• _Exercise description_
Find the word "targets" in the data below and copy each line that holds it.

■ ■ ■

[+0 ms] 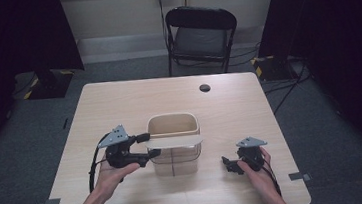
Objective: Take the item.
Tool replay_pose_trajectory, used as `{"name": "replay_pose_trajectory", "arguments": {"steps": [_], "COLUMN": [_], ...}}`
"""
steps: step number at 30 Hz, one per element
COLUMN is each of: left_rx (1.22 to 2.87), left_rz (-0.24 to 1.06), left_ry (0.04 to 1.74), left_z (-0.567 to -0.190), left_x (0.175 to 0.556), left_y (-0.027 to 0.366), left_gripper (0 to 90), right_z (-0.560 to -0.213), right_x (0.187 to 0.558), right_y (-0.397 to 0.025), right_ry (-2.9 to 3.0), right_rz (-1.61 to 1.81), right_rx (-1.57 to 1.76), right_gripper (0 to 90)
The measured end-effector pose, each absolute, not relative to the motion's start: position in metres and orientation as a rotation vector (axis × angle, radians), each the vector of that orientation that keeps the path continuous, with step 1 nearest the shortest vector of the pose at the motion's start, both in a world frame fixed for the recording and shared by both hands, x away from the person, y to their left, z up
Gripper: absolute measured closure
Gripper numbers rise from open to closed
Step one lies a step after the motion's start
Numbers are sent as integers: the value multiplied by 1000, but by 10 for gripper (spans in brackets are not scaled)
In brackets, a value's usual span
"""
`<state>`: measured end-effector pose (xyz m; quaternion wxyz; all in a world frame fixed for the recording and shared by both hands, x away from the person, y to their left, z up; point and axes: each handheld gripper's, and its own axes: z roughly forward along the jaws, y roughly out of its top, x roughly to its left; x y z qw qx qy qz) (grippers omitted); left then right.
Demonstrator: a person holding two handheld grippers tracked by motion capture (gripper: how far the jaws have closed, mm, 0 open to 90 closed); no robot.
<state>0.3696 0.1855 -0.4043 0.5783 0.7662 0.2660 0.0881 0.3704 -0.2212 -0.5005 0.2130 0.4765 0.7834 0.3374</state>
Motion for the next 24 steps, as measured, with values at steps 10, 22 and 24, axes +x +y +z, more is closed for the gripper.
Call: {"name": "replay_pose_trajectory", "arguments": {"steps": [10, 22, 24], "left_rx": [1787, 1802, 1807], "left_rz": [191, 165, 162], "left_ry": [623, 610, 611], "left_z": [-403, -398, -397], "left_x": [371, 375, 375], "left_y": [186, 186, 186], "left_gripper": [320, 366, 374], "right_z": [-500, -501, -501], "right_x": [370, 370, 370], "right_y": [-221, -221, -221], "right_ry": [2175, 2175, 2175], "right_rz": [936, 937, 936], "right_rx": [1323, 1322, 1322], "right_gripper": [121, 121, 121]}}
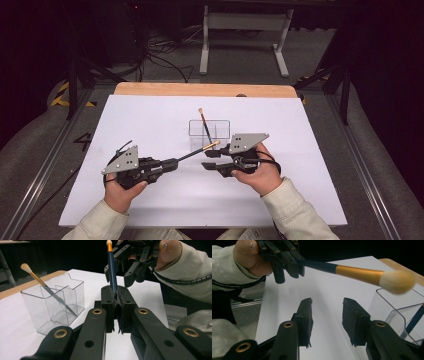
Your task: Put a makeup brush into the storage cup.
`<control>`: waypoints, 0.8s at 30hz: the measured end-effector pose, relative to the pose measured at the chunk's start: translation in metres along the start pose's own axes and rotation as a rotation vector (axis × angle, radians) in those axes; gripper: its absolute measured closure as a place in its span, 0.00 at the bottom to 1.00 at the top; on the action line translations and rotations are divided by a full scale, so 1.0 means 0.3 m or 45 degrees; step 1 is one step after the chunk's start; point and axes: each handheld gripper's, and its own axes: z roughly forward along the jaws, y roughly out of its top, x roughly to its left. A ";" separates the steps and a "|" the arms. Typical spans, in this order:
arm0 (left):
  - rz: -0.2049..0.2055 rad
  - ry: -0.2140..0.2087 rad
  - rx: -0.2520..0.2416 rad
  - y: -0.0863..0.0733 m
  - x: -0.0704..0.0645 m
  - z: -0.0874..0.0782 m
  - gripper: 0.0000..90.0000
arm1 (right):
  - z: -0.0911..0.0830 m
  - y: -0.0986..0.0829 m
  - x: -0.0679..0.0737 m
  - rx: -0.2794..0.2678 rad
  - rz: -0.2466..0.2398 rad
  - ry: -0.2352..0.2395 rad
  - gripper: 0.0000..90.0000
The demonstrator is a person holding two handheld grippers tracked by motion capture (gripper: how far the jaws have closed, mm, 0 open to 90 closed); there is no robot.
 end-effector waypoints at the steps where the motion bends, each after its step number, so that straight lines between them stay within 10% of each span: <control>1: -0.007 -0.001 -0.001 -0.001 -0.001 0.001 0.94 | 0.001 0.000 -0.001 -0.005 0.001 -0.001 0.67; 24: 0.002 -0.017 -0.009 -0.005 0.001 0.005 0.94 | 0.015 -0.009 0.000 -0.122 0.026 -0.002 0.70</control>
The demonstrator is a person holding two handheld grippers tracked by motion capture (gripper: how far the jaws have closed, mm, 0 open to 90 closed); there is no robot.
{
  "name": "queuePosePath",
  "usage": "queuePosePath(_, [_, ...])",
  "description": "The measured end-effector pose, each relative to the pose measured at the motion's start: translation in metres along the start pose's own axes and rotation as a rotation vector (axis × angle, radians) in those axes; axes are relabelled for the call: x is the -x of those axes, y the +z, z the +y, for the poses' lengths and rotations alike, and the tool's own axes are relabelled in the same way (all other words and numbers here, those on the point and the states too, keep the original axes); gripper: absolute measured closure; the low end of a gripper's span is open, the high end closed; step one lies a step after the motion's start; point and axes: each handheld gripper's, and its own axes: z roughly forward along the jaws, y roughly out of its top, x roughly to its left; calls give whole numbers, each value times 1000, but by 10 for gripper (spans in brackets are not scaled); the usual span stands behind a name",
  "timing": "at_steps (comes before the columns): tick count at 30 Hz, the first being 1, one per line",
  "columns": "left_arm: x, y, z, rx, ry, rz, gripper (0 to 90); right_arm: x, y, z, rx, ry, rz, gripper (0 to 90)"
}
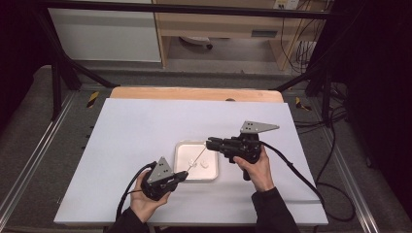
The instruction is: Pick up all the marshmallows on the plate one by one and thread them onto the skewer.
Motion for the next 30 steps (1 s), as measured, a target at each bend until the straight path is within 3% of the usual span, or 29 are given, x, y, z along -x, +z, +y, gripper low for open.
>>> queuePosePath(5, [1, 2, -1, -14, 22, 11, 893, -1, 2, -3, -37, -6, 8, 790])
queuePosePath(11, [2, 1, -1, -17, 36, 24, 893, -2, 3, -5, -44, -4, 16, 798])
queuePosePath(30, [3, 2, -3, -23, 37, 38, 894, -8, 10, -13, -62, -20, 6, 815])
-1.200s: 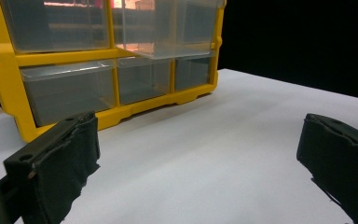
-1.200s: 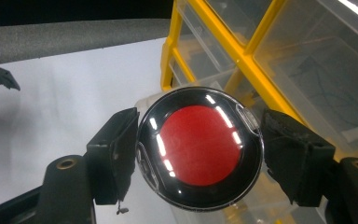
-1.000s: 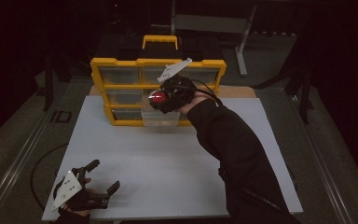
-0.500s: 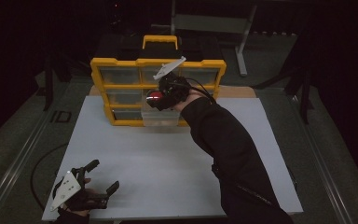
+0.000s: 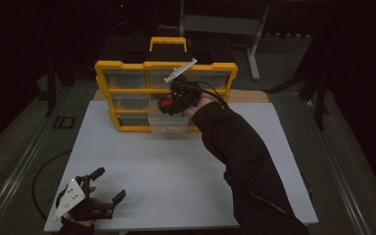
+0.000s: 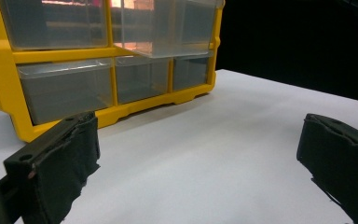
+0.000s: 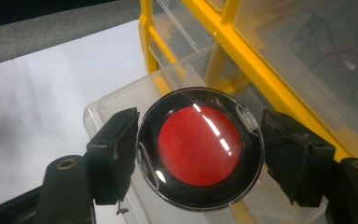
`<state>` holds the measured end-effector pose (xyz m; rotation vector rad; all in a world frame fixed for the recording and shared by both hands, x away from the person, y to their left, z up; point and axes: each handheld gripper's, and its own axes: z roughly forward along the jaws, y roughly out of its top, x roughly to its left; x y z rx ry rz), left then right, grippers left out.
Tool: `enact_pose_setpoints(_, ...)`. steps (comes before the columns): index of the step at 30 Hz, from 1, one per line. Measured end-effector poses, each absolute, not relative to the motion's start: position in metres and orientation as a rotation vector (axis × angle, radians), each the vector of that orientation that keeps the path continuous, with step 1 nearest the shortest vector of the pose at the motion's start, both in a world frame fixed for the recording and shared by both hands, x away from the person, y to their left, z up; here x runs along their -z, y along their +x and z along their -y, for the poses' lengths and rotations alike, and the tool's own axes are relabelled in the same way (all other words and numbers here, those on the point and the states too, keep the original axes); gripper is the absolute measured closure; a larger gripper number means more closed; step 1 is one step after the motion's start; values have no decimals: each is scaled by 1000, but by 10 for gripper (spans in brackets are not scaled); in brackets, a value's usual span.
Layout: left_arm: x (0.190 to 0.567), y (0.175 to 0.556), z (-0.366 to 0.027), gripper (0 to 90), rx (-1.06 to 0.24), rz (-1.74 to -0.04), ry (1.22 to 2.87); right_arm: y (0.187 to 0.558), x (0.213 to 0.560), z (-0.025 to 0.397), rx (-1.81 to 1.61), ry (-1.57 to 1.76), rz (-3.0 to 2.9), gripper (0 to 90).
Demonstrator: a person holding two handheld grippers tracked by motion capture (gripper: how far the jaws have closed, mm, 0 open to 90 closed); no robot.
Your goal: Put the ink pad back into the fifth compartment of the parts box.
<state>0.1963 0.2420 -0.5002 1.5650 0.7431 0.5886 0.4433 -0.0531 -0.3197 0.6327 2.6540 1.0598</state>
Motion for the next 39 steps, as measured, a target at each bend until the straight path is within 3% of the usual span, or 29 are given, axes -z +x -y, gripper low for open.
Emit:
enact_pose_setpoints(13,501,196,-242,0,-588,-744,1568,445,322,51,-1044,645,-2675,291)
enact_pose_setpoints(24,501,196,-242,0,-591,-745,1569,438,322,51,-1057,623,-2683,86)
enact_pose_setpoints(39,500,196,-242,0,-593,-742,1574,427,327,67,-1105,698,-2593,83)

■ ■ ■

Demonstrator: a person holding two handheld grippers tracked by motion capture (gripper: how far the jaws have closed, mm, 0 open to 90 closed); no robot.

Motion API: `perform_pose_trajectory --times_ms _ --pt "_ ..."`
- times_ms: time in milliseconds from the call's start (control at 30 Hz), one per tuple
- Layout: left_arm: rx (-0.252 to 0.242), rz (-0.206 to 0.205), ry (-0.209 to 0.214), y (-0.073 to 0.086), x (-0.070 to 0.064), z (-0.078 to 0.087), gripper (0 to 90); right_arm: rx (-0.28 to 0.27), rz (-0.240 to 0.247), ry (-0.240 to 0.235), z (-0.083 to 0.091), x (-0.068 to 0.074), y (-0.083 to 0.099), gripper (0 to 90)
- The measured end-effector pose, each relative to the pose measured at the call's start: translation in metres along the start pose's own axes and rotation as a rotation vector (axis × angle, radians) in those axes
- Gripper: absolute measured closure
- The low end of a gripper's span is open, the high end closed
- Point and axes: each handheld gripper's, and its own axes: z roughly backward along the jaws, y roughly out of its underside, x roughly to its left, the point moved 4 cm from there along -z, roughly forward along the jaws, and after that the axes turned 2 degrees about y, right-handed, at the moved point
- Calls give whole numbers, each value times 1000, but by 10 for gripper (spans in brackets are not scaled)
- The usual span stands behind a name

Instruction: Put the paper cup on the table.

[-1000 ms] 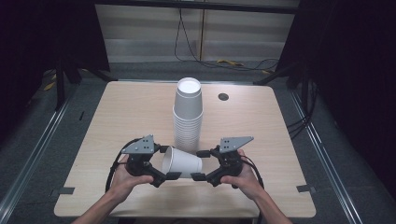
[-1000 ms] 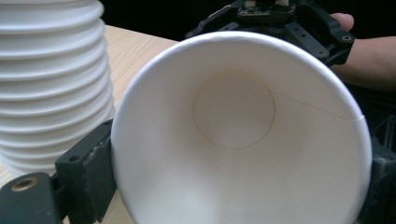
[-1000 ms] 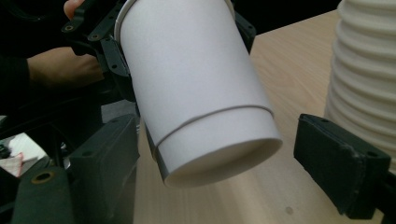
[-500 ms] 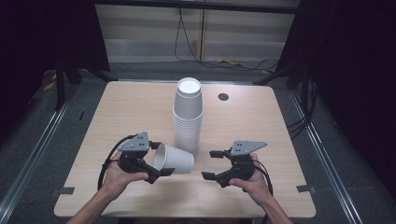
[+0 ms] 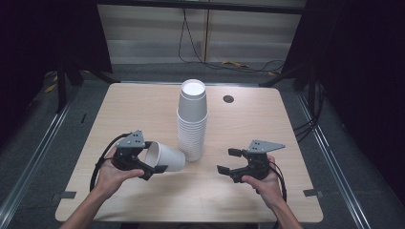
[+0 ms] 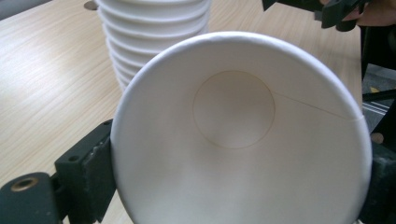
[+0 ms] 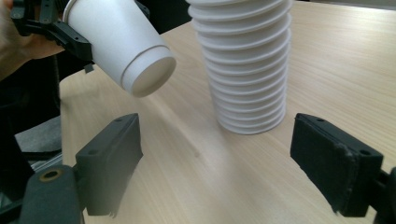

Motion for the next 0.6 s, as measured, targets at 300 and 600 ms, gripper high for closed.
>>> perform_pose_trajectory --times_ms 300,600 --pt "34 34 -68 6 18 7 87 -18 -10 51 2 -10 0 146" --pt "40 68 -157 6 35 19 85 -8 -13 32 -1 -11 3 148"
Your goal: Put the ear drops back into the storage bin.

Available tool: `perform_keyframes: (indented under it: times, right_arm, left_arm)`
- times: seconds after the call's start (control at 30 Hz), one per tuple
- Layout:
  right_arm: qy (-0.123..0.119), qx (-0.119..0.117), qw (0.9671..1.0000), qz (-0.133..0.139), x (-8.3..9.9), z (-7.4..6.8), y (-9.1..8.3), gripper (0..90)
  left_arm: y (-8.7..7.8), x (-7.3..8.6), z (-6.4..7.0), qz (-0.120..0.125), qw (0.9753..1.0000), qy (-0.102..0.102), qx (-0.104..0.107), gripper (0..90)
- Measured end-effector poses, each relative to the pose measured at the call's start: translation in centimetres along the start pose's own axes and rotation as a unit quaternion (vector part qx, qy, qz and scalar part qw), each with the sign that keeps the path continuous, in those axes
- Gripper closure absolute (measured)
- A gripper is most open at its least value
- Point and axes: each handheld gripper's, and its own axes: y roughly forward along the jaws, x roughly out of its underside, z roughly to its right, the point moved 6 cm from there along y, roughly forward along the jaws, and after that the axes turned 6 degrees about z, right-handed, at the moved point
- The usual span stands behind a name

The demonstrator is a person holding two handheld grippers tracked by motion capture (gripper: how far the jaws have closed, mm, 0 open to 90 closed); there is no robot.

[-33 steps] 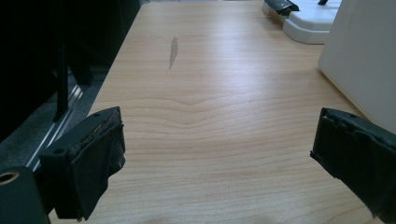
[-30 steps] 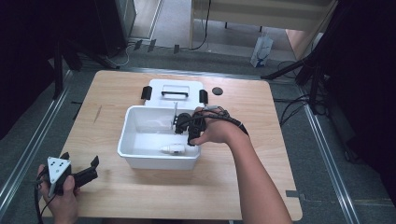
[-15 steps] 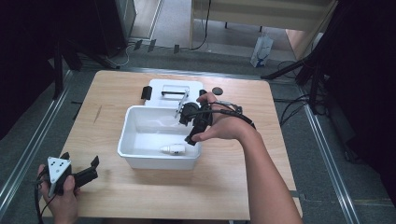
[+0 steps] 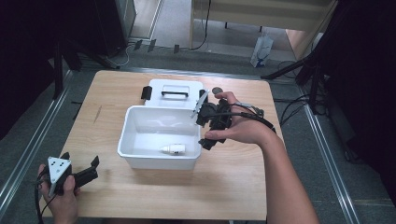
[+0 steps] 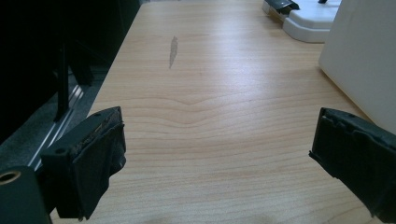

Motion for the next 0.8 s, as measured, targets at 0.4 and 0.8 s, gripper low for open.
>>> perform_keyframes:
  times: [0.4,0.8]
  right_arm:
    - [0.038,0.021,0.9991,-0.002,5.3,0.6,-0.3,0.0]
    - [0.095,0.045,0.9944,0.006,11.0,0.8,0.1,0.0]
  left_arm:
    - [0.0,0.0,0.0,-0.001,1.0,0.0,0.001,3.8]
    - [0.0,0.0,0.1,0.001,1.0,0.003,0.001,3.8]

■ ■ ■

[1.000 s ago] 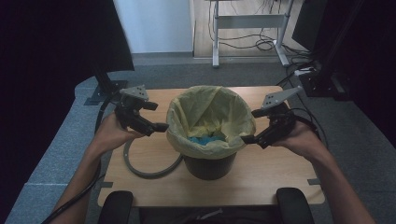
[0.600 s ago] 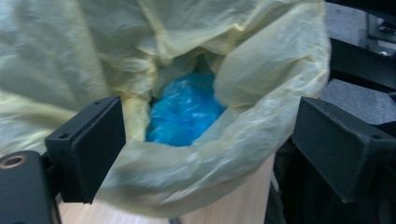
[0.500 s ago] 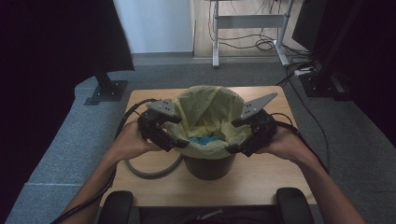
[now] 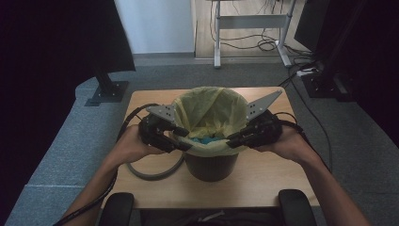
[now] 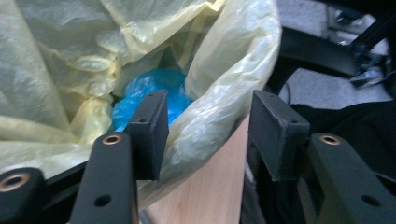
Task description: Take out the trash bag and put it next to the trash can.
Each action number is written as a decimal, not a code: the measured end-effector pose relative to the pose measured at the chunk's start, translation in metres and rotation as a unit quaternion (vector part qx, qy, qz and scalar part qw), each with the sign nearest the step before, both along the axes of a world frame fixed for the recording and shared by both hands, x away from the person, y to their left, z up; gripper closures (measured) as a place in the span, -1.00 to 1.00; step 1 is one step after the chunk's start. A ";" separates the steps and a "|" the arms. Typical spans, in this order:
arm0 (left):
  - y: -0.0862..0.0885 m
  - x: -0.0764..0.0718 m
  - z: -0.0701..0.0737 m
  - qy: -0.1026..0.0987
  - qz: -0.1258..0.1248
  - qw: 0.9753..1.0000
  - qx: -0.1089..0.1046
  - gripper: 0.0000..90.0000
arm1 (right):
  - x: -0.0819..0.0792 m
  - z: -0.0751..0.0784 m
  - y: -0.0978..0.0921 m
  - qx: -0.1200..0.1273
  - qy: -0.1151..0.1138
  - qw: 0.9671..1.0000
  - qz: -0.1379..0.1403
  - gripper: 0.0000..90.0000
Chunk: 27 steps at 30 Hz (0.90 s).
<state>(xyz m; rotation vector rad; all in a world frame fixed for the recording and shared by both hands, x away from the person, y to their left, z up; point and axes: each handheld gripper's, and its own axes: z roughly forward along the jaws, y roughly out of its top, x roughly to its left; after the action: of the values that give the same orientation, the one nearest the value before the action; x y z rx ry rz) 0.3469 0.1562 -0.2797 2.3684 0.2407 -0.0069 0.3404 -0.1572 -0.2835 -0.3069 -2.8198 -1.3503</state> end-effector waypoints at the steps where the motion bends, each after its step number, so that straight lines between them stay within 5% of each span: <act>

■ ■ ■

• _Answer to this problem_
Motion for the next 0.6 s, as measured, targets at 300 and 600 ms, gripper high for closed.
Motion for the next 0.8 s, as measured, targets at 0.4 and 0.8 s, gripper low for open.

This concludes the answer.